3, 3 in each row (the number of balls / row), the distance between rows (the pitch between rows), the preload, the outer ring raceway The groove shoulder height on the load side and the groove shoulder height on the load side of the inner ring raceway were equal to each other for each of the samples. At the time of assembly to the suspension device, the ball diameter of the inner side ball row that is the center side in the width direction of the vehicle is made equal to the ball diameter of the outer side ball row that is also the outer side in the width direction.
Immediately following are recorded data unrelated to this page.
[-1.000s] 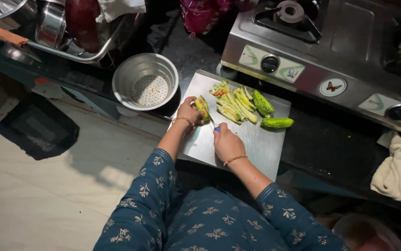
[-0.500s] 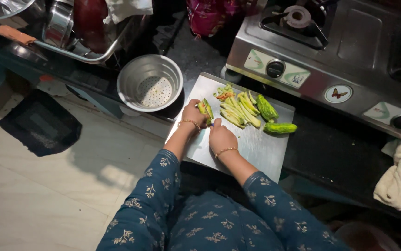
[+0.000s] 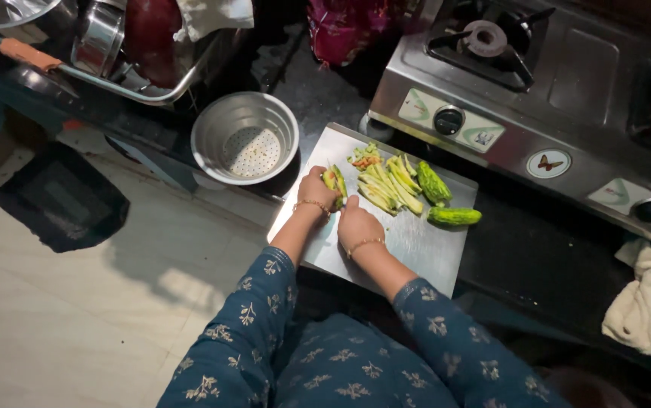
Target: The person sits at a kitchen counter and chops bitter gourds on a metal cutting board with a small knife. They trim the ends, halve the gourds, scrape out the seeds and pulp, and cut the halves into smaller pieces, leaving the cut pieces and scraps on the board.
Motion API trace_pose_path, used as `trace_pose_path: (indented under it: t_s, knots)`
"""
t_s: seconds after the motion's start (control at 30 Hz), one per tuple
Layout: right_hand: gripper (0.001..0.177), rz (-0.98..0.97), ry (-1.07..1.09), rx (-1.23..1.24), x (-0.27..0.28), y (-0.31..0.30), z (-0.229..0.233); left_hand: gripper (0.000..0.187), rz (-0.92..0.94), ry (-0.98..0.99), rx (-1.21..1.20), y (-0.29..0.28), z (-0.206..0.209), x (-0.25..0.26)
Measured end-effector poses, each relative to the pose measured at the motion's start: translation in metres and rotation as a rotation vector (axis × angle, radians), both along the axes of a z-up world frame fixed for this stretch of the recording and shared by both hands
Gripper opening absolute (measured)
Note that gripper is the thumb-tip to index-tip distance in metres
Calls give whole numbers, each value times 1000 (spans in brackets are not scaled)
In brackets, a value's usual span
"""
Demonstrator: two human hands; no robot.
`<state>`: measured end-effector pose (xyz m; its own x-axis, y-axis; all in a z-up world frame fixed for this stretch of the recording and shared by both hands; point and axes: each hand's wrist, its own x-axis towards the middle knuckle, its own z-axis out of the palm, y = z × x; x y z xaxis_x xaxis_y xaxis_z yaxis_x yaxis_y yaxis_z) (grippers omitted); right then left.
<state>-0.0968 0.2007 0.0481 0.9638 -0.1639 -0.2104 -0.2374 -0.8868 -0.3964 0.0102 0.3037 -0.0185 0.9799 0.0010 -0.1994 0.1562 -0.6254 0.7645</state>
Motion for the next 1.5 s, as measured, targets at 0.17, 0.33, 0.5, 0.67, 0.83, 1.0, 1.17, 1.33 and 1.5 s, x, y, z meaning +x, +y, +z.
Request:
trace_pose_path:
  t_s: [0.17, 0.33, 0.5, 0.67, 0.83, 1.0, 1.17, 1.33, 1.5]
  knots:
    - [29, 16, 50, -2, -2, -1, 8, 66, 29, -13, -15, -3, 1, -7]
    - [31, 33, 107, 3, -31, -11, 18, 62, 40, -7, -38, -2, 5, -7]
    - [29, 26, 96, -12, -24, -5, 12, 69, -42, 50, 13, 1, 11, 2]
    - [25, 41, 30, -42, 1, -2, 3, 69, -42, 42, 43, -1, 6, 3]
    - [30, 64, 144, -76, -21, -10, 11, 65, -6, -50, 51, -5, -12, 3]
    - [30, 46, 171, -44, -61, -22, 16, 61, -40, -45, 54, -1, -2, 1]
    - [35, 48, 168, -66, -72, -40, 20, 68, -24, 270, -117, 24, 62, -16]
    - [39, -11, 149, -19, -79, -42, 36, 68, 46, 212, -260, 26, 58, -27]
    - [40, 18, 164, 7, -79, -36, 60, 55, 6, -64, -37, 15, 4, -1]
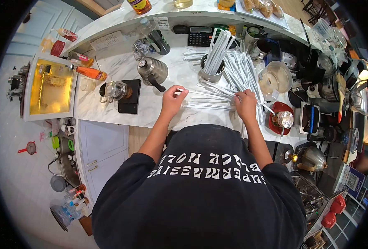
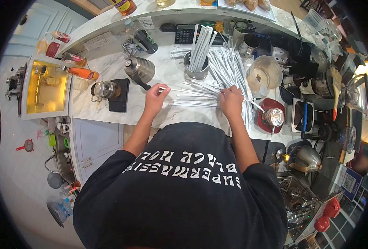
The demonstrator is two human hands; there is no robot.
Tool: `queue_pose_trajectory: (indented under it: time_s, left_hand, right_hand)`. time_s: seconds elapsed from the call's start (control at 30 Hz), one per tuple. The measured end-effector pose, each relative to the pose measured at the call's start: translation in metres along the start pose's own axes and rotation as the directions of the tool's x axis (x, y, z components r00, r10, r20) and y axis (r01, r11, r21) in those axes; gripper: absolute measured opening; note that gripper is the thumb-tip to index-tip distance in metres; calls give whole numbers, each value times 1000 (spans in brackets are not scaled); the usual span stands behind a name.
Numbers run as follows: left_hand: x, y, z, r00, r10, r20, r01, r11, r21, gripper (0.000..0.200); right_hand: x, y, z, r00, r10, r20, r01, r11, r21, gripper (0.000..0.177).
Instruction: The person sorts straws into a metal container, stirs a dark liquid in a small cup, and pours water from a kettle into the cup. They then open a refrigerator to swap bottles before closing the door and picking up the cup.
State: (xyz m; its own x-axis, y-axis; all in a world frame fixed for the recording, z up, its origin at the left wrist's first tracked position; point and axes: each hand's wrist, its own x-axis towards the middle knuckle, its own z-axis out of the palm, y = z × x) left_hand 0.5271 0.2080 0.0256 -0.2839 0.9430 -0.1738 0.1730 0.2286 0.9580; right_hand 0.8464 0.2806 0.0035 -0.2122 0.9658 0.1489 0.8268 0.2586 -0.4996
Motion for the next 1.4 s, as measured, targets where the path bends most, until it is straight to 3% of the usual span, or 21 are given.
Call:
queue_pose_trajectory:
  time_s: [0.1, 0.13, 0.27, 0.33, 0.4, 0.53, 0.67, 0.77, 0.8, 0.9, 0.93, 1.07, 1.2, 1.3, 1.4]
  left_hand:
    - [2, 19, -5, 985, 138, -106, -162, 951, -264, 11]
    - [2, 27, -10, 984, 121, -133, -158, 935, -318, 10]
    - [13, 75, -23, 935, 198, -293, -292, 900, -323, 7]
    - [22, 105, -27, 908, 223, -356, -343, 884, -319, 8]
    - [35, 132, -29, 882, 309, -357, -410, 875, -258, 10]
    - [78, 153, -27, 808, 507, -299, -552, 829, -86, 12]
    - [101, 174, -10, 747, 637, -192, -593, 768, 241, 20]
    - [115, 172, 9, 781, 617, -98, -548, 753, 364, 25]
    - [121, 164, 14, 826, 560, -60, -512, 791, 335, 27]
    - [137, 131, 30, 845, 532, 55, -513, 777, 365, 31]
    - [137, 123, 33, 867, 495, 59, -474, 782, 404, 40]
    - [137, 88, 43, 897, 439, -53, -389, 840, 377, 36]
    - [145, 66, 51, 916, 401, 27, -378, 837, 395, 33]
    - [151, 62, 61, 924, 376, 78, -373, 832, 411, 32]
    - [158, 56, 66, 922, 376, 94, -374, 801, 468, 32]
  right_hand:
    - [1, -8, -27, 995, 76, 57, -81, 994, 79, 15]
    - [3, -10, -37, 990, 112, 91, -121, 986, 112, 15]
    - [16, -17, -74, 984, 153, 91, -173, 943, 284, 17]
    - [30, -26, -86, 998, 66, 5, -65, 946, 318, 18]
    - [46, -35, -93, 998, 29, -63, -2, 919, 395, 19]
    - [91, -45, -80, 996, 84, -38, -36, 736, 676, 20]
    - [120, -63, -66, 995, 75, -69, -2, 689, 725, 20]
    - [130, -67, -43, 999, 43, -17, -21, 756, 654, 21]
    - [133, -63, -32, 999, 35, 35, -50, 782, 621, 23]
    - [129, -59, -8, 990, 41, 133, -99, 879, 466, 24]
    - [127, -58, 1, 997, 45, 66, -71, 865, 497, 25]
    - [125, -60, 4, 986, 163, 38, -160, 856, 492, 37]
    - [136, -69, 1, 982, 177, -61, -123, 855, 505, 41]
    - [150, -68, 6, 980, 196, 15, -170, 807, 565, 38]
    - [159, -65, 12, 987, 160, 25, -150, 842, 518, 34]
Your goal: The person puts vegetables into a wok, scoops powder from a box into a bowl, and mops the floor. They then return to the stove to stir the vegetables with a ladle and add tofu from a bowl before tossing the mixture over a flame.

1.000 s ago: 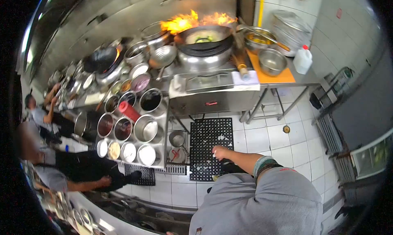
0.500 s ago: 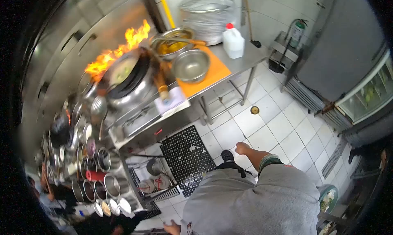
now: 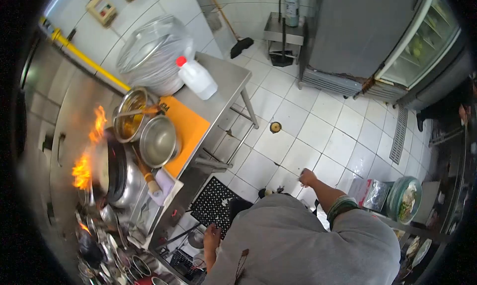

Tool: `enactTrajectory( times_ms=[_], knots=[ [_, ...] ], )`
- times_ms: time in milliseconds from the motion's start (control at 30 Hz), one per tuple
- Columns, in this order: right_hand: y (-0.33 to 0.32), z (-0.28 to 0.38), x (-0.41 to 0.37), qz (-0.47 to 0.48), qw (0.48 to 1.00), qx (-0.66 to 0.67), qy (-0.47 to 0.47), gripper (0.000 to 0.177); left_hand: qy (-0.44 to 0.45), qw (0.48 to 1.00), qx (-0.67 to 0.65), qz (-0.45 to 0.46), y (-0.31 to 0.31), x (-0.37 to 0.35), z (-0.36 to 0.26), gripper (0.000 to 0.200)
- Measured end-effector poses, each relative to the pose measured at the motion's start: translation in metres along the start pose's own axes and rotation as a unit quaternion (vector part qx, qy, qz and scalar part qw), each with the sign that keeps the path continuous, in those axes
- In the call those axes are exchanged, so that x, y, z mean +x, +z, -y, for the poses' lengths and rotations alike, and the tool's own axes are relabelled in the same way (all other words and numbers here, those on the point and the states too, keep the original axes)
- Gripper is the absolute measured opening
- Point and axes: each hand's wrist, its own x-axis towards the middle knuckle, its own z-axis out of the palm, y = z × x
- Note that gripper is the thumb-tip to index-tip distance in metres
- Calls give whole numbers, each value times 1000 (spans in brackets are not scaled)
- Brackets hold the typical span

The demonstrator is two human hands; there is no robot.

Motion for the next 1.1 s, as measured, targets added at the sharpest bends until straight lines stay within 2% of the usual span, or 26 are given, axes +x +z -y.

However, the load-side groove shoulder height H _{o1 of} the inner-side outer ring raceway 4a and the load-side groove shoulder height H _{o2 of} the outer-side outer ring raceway 4b are equal to each other (H _o1 = H _o2 = 4. 7 mm), the load-side groove shoulder height H _i2 of the outer-side inner ring raceway 10b is larger than the load-side groove shoulder height H _i1 of the inner-side inner ring raceway 10a {H _i2 (= 5. 5 mm)> H _i1 (= 5.0 mm)}. In contrast, in the each sample, and the contact angle alpha ₂ of the ball row of contact angle alpha ₁ and the outer side of the ball row on the inner side, it is made different in the ranges of 30 to 45 degrees.
[0020]
For each sample as described above, the calorific value converted from the bearing torque, the L ₁₀ life due to the stress distribution calculated from the life theory of Lundberg-Palmgren, and the ball on the inner ring raceway 10b on the outer side The ride rate was determined by computer simulation. The test conditions are as follows.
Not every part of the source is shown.